= The task =
Print the full listing below exactly, keeping every character as it stands.

■ ■ ■ ■ ■ ■ ■

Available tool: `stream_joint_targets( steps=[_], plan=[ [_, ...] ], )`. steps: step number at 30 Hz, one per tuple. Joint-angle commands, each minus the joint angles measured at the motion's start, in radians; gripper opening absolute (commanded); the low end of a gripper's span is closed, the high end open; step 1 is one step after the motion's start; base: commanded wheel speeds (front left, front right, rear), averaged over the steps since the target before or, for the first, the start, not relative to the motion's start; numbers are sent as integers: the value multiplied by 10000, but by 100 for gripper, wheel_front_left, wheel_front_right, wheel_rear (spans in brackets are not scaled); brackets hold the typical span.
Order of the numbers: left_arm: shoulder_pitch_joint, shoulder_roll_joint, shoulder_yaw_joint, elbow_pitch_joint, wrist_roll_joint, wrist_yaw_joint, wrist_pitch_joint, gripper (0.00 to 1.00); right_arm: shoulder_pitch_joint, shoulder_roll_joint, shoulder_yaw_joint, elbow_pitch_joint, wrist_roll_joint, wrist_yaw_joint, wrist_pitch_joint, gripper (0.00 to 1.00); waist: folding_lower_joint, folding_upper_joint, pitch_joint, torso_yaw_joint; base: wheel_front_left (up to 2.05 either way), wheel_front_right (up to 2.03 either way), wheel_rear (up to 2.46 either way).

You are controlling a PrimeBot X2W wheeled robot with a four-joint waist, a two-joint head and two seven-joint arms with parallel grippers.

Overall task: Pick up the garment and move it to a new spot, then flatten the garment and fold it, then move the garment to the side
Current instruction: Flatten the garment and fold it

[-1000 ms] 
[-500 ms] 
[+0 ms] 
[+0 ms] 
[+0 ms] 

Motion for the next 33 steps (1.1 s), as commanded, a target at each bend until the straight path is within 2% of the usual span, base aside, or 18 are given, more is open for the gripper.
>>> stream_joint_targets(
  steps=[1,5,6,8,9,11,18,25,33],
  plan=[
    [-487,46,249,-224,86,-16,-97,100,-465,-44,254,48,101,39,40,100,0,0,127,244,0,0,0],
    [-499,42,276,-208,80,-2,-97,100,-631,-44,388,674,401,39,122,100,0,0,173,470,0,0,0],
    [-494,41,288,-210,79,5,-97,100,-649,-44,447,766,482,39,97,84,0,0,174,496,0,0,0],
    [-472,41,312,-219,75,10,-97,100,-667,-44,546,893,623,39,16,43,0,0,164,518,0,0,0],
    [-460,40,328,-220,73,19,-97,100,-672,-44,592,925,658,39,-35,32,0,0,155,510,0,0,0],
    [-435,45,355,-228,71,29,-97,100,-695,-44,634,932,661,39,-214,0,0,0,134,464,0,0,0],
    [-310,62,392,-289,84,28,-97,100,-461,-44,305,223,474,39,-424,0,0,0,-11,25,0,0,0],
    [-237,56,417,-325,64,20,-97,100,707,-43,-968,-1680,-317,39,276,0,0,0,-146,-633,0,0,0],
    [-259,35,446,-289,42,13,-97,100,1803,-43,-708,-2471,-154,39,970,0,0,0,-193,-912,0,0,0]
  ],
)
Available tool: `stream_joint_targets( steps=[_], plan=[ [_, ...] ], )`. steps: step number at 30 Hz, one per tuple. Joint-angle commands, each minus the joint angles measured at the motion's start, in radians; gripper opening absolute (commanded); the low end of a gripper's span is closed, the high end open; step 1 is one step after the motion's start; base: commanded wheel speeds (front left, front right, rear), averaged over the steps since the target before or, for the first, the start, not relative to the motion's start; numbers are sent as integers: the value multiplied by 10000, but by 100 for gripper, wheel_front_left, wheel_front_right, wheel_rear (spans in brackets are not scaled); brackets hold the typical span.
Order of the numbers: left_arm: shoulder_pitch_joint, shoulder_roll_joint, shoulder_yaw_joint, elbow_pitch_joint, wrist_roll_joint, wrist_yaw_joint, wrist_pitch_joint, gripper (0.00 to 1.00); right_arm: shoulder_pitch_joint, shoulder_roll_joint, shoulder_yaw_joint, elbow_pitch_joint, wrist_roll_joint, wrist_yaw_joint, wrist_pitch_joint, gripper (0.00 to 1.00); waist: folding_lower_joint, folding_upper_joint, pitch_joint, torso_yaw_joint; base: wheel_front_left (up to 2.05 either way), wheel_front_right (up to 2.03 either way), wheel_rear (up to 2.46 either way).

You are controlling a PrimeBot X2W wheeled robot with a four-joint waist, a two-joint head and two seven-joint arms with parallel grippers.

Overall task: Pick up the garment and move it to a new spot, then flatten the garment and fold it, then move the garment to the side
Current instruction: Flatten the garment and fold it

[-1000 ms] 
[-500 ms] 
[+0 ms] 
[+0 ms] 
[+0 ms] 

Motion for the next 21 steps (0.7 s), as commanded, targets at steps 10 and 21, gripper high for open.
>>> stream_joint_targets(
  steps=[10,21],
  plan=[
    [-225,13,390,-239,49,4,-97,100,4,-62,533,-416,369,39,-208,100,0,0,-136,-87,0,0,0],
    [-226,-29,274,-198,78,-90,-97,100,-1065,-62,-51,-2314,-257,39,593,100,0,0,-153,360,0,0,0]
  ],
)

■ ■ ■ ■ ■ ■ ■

= Response =
Available tool: `stream_joint_targets( steps=[_], plan=[ [_, ...] ], )`. steps: step number at 30 Hz, one per tuple. Joint-angle commands, each minus the joint angles measured at the motion's start, in radians; gripper opening absolute (commanded); the low end of a gripper's span is closed, the high end open; step 1 is one step after the motion's start; base: commanded wheel speeds (front left, front right, rear), averaged over the steps since the target before or, for the first, the start, not relative to the motion's start; numbers are sent as integers: the value multiplied by 10000, but by 100 for gripper, wheel_front_left, wheel_front_right, wheel_rear (spans in brackets are not scaled); brackets hold the typical span.
Order of the numbers: left_arm: shoulder_pitch_joint, shoulder_roll_joint, shoulder_yaw_joint, elbow_pitch_joint, wrist_roll_joint, wrist_yaw_joint, wrist_pitch_joint, gripper (0.00 to 1.00); right_arm: shoulder_pitch_joint, shoulder_roll_joint, shoulder_yaw_joint, elbow_pitch_joint, wrist_roll_joint, wrist_yaw_joint, wrist_pitch_joint, gripper (0.00 to 1.00); waist: folding_lower_joint, folding_upper_joint, pitch_joint, torso_yaw_joint; base: wheel_front_left (up to 2.05 either way), wheel_front_right (up to 2.03 either way), wheel_rear (up to 2.46 either way).

You are controlling a PrimeBot X2W wheeled robot with a four-joint waist, a two-joint head and two seven-joint arms with parallel grippers.

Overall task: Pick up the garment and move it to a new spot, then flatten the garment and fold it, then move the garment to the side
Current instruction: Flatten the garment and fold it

[-1000 ms] 
[-500 ms] 
[+0 ms] 
[+0 ms] 
[+0 ms] 

Motion for the next 33 steps (1.1 s), as commanded, a target at each bend until the straight path is within 2% of the usual span, base aside, or 18 are given, more is open for the gripper.
>>> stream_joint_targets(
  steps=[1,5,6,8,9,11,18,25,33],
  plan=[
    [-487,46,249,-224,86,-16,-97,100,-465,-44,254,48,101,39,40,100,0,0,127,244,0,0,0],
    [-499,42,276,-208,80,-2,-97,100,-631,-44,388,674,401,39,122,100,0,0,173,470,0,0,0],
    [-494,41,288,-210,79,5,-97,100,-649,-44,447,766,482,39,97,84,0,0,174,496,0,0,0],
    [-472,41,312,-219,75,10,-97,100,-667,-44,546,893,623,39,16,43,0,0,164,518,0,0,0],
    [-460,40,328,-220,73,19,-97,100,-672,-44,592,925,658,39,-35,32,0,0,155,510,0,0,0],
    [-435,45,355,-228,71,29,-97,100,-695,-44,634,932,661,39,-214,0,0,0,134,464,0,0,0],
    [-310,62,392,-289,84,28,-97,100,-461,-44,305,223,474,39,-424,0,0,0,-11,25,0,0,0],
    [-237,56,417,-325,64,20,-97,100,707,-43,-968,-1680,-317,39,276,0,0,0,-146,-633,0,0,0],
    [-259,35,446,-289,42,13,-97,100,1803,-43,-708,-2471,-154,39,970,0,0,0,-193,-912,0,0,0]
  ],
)
Available tool: `stream_joint_targets( steps=[_], plan=[ [_, ...] ], )`. steps: step number at 30 Hz, one per tuple. Joint-angle commands, each minus the joint angles measured at the motion's start, in radians; gripper opening absolute (commanded); the low end of a gripper's span is closed, the high end open; step 1 is one step after the motion's start; base: commanded wheel speeds (front left, front right, rear), averaged over the steps since the target before or, for the first, the start, not relative to the motion's start; numbers are sent as integers: the value multiplied by 10000, but by 100 for gripper, wheel_front_left, wheel_front_right, wheel_rear (spans in brackets are not scaled); brackets hold the typical span.
Order of the numbers: left_arm: shoulder_pitch_joint, shoulder_roll_joint, shoulder_yaw_joint, elbow_pitch_joint, wrist_roll_joint, wrist_yaw_joint, wrist_pitch_joint, gripper (0.00 to 1.00); right_arm: shoulder_pitch_joint, shoulder_roll_joint, shoulder_yaw_joint, elbow_pitch_joint, wrist_roll_joint, wrist_yaw_joint, wrist_pitch_joint, gripper (0.00 to 1.00); waist: folding_lower_joint, folding_upper_joint, pitch_joint, torso_yaw_joint; base: wheel_front_left (up to 2.05 either way), wheel_front_right (up to 2.03 either way), wheel_rear (up to 2.46 either way).

You are controlling a PrimeBot X2W wheeled robot with a four-joint waist, a two-joint head and two seven-joint arms with parallel grippers.

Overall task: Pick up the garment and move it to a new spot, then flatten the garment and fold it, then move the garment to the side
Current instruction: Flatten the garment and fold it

[-1000 ms] 
[-500 ms] 
[+0 ms] 
[+0 ms] 
[+0 ms] 

Motion for the next 21 steps (0.7 s), as commanded, targets at steps 10 and 21, gripper high for open.
>>> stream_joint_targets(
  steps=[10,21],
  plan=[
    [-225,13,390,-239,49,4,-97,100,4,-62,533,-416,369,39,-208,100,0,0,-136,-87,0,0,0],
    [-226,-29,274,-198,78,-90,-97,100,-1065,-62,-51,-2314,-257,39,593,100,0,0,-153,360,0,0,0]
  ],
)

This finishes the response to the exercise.